= INSTRUCTIONS FOR THE TASK =
Every line of the material must be restated exactly, though not its pictures.

GIVEN DATA Start Marker

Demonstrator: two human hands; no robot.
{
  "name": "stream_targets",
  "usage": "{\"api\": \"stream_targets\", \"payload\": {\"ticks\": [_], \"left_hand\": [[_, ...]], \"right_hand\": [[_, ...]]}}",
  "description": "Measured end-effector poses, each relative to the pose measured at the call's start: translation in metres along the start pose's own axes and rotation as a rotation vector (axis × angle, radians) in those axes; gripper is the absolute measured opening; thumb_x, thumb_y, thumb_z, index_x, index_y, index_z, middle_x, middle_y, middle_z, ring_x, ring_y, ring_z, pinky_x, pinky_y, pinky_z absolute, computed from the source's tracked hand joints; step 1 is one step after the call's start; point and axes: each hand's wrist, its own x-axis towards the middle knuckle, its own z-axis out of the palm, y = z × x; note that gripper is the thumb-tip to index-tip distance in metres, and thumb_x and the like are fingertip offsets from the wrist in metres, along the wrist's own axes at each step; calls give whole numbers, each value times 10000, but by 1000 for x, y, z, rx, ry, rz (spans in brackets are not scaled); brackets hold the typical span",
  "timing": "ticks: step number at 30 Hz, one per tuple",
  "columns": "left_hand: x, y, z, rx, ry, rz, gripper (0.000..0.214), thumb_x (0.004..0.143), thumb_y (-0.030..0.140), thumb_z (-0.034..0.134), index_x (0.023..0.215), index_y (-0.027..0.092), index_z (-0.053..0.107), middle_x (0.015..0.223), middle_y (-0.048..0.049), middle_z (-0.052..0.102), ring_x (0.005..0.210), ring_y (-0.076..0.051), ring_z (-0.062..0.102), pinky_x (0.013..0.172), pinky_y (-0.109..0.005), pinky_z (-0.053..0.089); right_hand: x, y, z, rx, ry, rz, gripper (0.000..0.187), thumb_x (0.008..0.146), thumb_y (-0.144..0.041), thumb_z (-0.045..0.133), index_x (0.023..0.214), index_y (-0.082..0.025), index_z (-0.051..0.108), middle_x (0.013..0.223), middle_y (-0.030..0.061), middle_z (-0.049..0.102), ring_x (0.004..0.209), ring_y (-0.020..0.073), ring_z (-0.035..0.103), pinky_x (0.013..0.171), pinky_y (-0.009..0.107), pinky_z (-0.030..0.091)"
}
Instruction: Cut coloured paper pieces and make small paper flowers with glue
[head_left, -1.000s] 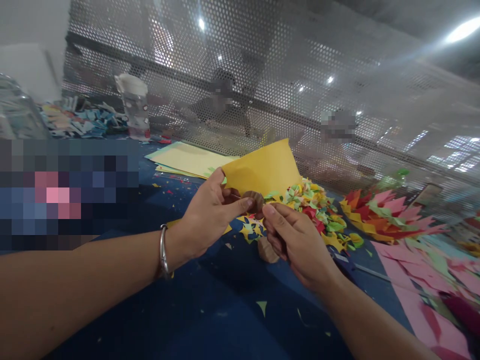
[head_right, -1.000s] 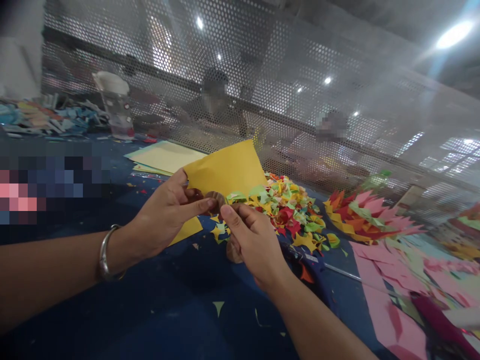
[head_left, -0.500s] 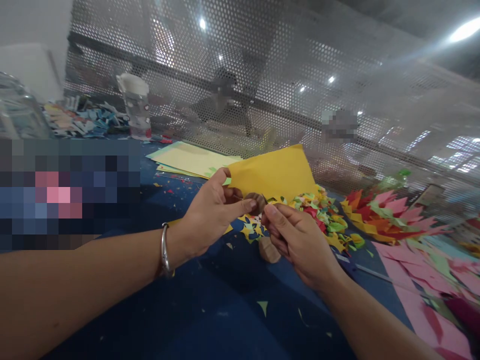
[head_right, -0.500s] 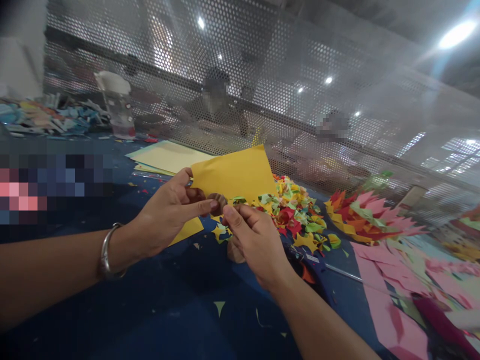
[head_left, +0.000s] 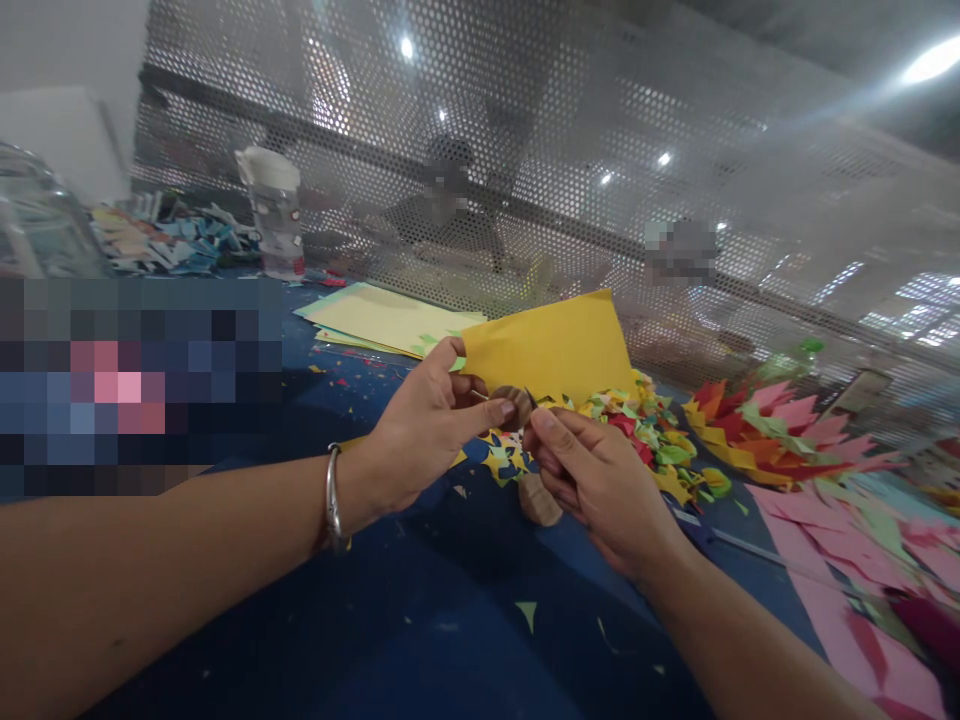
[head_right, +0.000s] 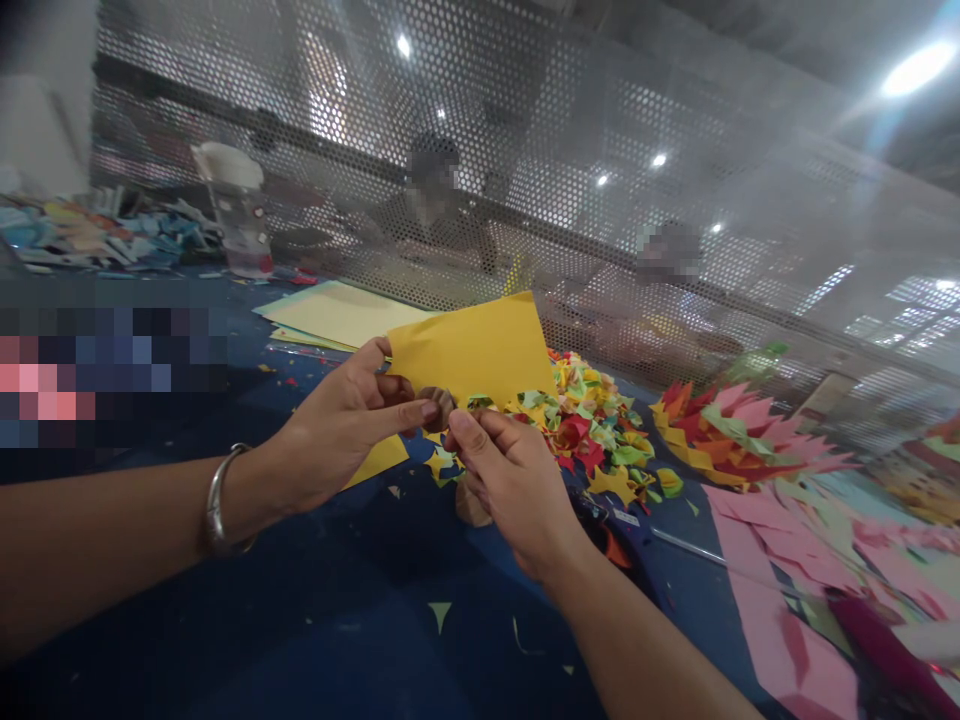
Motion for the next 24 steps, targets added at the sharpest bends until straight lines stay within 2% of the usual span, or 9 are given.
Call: {"api": "stream_targets", "payload": {"ticks": [9,24], "left_hand": [[0,1,-2,39,21,55,510,749,92,782,1141,198,475,736,43,701,694,-126,693,746,-267,536],[0,1,-2,19,-4,59,450,784,48,731,1131,188,481,781,23,732,724,-116,704,757,-251,542]], "right_hand": [[0,-1,-1,-49,3,2,425,853,-597,711,745,-193,634,552,-94,323,443,65,220,387,222,118],[-1,0,-2,6,-12,4,413,859,-577,719,746,-189,633,557,-94,330,427,51,225,382,227,103]]}}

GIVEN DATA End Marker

= ANSWER SPACE =
Demonstrator: two human hands; no robot.
{
  "name": "stream_targets",
  "usage": "{\"api\": \"stream_targets\", \"payload\": {\"ticks\": [_], \"left_hand\": [[_, ...]], \"right_hand\": [[_, ...]]}}",
  "description": "Measured end-effector poses, each relative to the pose measured at the call's start: translation in metres along the start pose's own axes and rotation as a rotation vector (axis × angle, radians) in those axes; gripper is the absolute measured opening; thumb_x, thumb_y, thumb_z, index_x, index_y, index_z, middle_x, middle_y, middle_z, ring_x, ring_y, ring_z, pinky_x, pinky_y, pinky_z absolute, computed from the source's tracked hand joints; step 1 is one step after the call's start; point and axes: each hand's wrist, its own x-axis towards the middle knuckle, its own z-axis out of the palm, y = z × x; note that gripper is the thumb-tip to index-tip distance in metres, and thumb_x and the like are fingertip offsets from the wrist in metres, along the wrist's own axes at each step; calls give whole numbers, each value times 10000, but by 1000 for x, y, z, rx, ry, rz (spans in brackets are not scaled); brackets hold the typical span",
  "timing": "ticks: step number at 30 Hz, one per tuple",
  "columns": "left_hand: x, y, z, rx, ry, rz, gripper (0.000..0.214), thumb_x (0.004..0.143), thumb_y (-0.030..0.140), thumb_z (-0.034..0.134), index_x (0.023..0.215), index_y (-0.027..0.092), index_z (-0.053..0.107), middle_x (0.015..0.223), middle_y (-0.048..0.049), middle_z (-0.052..0.102), ring_x (0.005..0.210), ring_y (-0.076..0.051), ring_z (-0.062..0.102), pinky_x (0.013..0.172), pinky_y (-0.109..0.005), pinky_z (-0.053..0.089); right_hand: x, y, z, rx, ry, rz, gripper (0.000..0.187), thumb_x (0.008..0.146), thumb_y (-0.144..0.041), thumb_z (-0.045..0.133), index_x (0.023..0.214), index_y (-0.082..0.025), index_z (-0.051..0.108), middle_x (0.013..0.223), middle_y (-0.030..0.061), middle_z (-0.049..0.102), ring_x (0.004..0.209), ring_y (-0.020..0.073), ring_z (-0.035..0.103), pinky_x (0.013..0.171), pinky_y (-0.009..0.107), pinky_z (-0.030..0.091)"
}
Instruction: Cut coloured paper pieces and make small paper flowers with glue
[head_left, -1.000s] 
[head_right, -1.000s] 
[head_left, -0.500s] 
[head_right, -0.500s] 
[head_left, +0.000s] 
[head_right, +0.000s] 
Motion for the next 24 steps, targets added at the sharpest bends until straight lines stay within 2% of the usual span, or 9 are given.
Call: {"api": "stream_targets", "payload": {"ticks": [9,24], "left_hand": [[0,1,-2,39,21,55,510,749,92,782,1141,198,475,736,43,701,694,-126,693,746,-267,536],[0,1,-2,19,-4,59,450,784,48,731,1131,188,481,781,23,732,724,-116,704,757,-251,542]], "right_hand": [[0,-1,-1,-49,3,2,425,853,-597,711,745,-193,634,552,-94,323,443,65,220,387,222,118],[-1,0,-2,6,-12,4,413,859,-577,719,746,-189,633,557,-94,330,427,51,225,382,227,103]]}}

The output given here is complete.